- _Exercise goal_:
Select every line containing the word "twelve" from the material, and copy those lines.

- _Dataset extract_:
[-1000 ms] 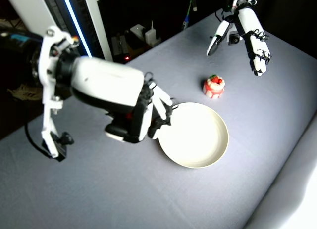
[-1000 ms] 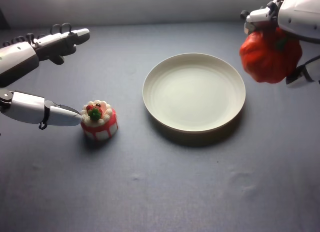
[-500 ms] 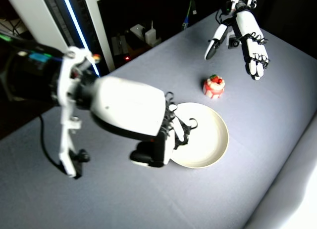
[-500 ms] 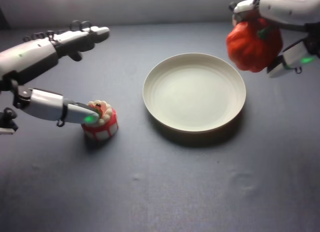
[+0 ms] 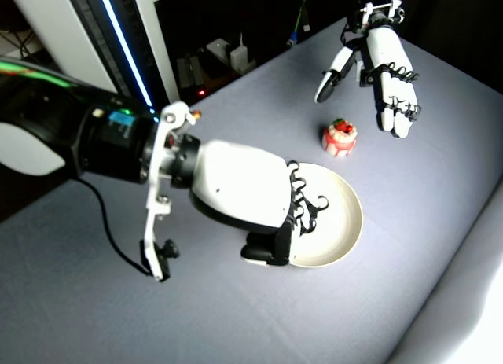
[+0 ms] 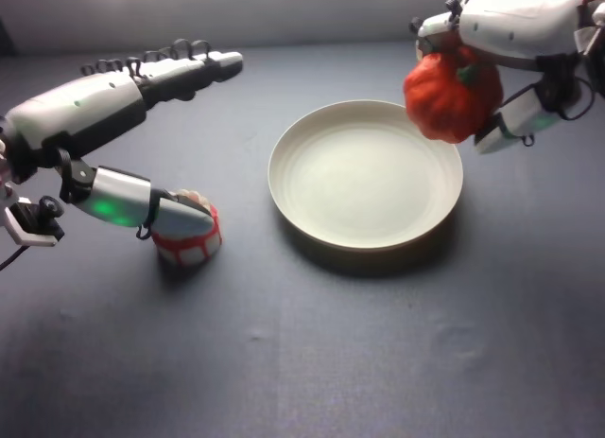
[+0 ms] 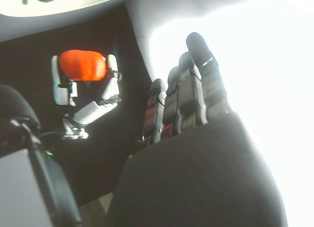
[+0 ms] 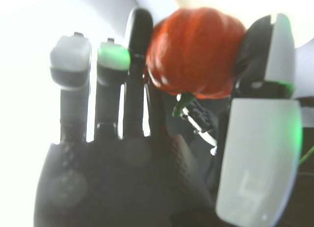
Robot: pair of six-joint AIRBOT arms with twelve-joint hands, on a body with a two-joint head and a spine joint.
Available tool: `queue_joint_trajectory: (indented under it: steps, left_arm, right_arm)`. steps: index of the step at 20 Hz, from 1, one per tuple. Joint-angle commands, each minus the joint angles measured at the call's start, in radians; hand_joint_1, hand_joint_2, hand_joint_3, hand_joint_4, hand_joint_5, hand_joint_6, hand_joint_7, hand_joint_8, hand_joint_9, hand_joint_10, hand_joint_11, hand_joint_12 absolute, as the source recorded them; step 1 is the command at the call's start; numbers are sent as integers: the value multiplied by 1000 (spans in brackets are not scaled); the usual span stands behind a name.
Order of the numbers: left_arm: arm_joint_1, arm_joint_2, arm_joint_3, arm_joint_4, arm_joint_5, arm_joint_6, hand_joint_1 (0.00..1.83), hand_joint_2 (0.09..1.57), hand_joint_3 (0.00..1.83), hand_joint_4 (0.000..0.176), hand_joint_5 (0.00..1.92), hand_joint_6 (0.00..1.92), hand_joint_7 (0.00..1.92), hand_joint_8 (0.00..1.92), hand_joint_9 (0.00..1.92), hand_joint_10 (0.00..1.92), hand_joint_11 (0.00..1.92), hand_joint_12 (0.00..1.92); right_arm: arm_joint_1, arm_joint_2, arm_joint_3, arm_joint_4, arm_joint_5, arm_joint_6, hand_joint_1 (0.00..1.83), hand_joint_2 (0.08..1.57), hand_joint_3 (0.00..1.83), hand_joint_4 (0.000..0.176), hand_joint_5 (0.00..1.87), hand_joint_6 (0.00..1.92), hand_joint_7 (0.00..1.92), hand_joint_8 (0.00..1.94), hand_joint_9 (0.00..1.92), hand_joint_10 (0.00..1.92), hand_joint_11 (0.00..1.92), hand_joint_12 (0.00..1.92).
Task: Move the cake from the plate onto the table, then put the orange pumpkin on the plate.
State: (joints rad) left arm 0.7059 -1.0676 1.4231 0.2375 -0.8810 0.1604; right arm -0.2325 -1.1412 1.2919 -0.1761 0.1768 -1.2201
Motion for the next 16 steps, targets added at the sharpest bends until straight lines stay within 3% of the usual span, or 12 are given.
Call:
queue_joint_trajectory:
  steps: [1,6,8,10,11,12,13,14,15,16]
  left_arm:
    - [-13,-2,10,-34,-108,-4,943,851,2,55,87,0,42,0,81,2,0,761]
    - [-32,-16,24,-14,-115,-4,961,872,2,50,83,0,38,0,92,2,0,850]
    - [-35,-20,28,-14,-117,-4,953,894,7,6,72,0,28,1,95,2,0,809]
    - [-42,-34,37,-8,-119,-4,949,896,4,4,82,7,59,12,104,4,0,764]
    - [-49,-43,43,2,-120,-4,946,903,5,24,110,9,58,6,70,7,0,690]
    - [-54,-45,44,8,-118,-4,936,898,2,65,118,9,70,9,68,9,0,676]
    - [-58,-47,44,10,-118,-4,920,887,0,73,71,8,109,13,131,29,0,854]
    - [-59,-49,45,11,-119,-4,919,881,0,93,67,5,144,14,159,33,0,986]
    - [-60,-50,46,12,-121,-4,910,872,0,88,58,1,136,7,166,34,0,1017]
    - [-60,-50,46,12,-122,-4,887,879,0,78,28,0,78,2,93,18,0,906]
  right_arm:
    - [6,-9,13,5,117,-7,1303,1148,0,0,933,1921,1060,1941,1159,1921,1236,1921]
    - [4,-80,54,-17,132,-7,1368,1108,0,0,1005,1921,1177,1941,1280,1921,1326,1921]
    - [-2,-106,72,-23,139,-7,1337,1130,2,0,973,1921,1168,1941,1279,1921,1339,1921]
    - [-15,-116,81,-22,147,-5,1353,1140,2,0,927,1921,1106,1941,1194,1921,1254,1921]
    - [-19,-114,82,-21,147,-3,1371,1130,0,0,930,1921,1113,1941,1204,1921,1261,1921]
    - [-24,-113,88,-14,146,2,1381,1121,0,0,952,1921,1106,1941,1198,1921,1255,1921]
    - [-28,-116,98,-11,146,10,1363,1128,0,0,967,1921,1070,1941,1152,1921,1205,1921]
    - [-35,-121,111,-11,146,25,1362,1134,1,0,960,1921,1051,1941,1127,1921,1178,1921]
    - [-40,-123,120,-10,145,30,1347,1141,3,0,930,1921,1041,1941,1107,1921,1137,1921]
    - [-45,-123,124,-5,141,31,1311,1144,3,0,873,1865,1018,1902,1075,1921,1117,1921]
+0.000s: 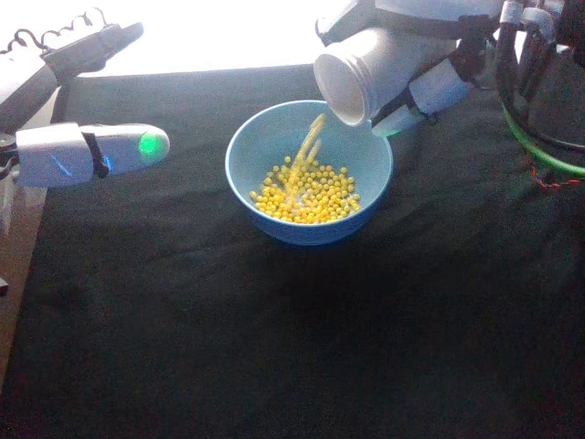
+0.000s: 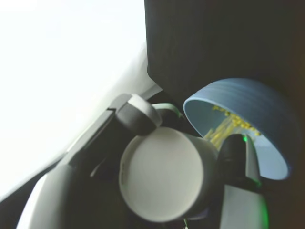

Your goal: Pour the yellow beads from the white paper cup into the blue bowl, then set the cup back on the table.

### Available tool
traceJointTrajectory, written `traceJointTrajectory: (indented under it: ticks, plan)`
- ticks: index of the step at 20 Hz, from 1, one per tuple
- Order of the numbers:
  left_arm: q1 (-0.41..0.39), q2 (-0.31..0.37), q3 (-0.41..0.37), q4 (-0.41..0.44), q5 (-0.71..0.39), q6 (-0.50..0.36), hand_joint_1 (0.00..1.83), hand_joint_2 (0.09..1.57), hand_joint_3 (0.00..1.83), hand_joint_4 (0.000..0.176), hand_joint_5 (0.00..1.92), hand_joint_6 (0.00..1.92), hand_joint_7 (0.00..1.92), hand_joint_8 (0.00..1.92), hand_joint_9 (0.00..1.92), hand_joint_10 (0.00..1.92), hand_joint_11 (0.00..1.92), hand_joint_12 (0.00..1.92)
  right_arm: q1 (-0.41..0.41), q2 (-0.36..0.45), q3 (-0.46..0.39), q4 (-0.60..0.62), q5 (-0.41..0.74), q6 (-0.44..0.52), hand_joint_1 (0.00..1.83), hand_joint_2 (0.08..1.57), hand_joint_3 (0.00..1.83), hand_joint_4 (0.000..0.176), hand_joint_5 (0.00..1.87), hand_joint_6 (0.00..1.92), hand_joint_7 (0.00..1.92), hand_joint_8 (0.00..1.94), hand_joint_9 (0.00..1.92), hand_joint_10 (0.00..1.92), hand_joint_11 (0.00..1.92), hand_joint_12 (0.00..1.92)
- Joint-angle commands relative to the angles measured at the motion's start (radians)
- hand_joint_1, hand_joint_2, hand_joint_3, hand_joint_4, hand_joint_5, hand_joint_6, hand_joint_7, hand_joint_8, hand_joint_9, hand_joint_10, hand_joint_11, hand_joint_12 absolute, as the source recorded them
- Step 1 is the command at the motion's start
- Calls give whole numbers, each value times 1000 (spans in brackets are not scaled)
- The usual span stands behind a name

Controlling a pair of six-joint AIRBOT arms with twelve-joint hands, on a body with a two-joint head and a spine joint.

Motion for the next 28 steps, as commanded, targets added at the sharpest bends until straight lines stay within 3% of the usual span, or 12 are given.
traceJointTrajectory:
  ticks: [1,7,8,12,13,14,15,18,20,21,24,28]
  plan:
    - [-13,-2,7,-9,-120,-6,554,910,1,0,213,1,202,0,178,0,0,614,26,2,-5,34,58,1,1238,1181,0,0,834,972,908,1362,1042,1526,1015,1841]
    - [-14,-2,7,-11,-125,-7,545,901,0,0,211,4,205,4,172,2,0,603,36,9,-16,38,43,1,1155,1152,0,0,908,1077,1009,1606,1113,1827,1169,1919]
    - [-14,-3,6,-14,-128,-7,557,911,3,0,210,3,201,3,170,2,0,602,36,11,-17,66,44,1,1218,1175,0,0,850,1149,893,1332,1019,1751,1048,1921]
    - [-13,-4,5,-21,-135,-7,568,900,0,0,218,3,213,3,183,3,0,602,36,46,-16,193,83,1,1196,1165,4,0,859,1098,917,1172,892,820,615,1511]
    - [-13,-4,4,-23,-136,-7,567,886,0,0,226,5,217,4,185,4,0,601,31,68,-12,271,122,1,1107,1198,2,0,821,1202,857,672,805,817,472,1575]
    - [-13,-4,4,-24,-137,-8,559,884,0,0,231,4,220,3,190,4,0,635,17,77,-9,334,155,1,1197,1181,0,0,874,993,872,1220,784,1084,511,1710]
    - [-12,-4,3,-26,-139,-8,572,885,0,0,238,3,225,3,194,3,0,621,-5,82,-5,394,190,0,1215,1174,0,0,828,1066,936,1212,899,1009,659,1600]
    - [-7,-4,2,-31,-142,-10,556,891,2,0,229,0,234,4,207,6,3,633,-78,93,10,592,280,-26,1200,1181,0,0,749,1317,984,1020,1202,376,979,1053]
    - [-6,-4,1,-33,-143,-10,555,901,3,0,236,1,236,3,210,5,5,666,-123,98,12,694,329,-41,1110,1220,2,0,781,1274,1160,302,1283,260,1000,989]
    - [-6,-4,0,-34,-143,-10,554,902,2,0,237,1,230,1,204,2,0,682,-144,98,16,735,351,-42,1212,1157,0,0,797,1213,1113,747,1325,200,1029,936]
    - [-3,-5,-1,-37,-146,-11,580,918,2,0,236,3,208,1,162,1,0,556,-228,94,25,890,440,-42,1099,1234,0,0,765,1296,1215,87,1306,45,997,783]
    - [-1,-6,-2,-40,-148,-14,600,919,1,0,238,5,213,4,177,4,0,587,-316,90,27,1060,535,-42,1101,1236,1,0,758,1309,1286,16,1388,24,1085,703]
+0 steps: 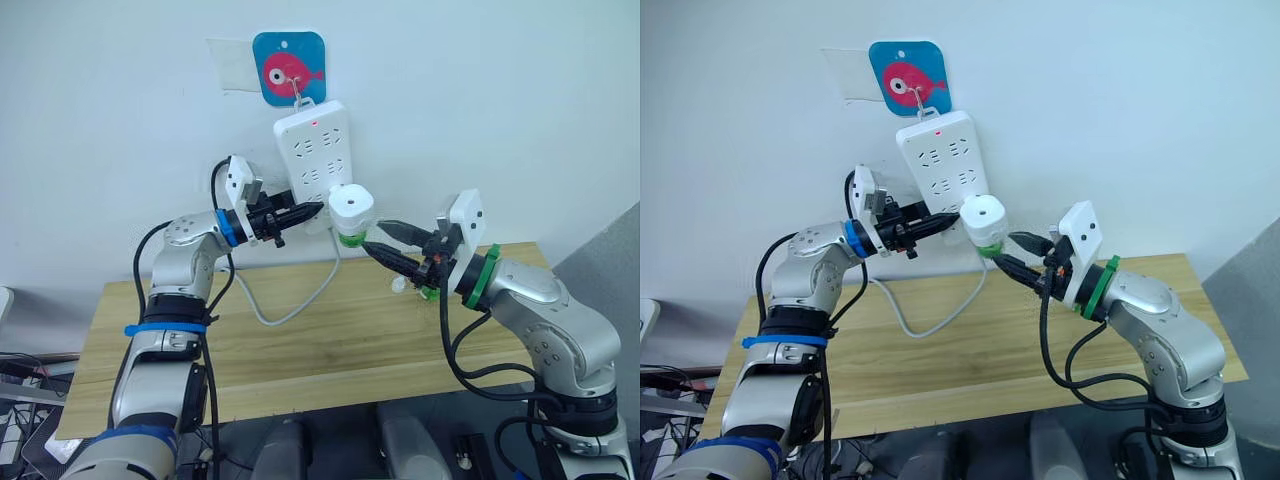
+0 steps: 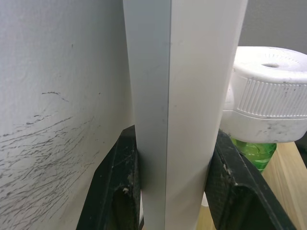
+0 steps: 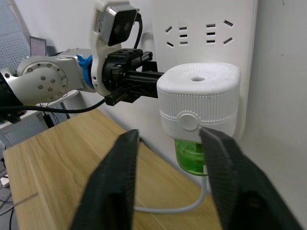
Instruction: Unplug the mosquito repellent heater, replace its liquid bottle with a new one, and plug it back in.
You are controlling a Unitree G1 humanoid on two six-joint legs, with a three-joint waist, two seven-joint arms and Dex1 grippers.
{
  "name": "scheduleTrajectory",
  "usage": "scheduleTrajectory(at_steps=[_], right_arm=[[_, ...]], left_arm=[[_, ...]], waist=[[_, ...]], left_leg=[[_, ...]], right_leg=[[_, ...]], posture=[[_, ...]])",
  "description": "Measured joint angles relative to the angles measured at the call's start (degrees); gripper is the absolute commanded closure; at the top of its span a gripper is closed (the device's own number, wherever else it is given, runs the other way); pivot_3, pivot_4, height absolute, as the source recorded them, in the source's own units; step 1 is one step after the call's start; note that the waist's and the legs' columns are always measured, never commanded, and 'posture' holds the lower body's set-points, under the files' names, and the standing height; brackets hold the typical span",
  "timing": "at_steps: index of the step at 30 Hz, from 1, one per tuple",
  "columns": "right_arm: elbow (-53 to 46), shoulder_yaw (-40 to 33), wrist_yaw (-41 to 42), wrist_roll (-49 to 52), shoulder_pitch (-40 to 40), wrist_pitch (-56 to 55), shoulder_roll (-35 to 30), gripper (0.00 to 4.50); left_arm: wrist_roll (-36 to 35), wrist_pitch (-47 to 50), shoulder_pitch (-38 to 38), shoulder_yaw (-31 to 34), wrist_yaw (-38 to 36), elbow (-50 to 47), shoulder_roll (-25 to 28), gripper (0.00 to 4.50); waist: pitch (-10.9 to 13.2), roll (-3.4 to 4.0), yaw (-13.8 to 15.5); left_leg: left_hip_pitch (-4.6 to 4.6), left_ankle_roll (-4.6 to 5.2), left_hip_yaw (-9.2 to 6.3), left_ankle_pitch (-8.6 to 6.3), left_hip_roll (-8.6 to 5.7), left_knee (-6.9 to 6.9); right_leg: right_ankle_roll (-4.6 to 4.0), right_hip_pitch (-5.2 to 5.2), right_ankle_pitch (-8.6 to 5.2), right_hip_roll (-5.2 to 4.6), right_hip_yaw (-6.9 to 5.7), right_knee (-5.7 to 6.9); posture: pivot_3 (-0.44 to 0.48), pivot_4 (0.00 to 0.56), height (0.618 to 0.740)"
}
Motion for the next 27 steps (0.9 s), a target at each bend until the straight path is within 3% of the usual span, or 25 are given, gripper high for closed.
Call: scheduleTrajectory(at_steps=[2, 3, 8, 16, 24, 27], right_arm=[[0.68, 0.09, 0.01, 0.39, 0.0, -0.42, 0.0, 4.34], [0.97, 0.19, 0.01, 0.55, 0.0, -0.51, 0.0, 4.5], [1.79, 1.45, 0.4, 0.78, -0.05, -1.62, -0.19, 4.5], [4.04, 4.91, 2.59, 0.7, -1.12, -3.3, -0.35, 4.5], [10.33, 11.23, 2.3, -4.31, -4.59, -7.77, 2.25, 4.5], [11.98, 11.28, 1.2, -6.1, -5.11, -8.9, 3.14, 4.5]], left_arm=[[0.18, 0.07, 0.08, -0.46, -0.11, 0.01, 0.31, 1.83], [0.17, 0.16, 0.2, -0.5, -0.15, 0.0, 0.48, 1.58], [0.05, 1.25, 2.47, -0.42, -0.18, -1.21, 3.4, 0.07], [-2.91, 6.52, 11.61, 1.34, -0.27, -13.18, 10.15, 0.03], [-9.43, 12.63, 25.68, 1.97, 1.7, -40.82, 13.4, 0.03], [-10.69, 14.02, 28.88, 2.04, 4.05, -45.73, 13.39, 0.03]], waist=[[0.0, 0.0, -0.01], [0.0, 0.0, -0.04], [0.0, 0.0, -0.13], [0.0, 0.0, 0.21], [-0.01, -0.01, 2.24], [-0.01, -0.01, 3.14]], left_leg=[[0.0, 0.0, 0.01, 0.0, 0.0, 0.0], [0.0, 0.0, 0.01, 0.0, 0.0, 0.0], [0.01, 0.0, 0.0, 0.0, 0.03, -0.01], [0.02, 0.0, -0.02, 0.0, 0.05, -0.02], [0.05, -0.01, 0.02, 0.0, 0.03, -0.04], [0.06, -0.02, 0.02, 0.0, 0.02, -0.03]], right_leg=[[0.0, 0.0, 0.0, 0.0, 0.01, 0.0], [0.0, 0.0, 0.0, 0.0, 0.01, 0.0], [0.0, -0.03, 0.0, 0.03, 0.01, 0.02], [-0.01, -0.04, -0.01, 0.01, 0.02, 0.02], [-0.02, -0.03, -0.01, -0.26, 0.02, 0.01], [-0.02, -0.02, -0.01, -0.26, 0.01, 0.0]], posture=[[-0.146, 0.187, 0.74], [-0.146, 0.187, 0.74], [-0.141, 0.187, 0.74], [-0.082, 0.186, 0.74], [-0.043, 0.184, 0.74], [-0.036, 0.182, 0.74]])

- _Task output_:
Robot: pair of six-joint AIRBOT arms with twelve-joint hands, on a body with a two-joint head and a spine joint.
Controlling a pair of six-joint AIRBOT arms with twelve-joint hands, on a body with a two-joint head and a spine joint.

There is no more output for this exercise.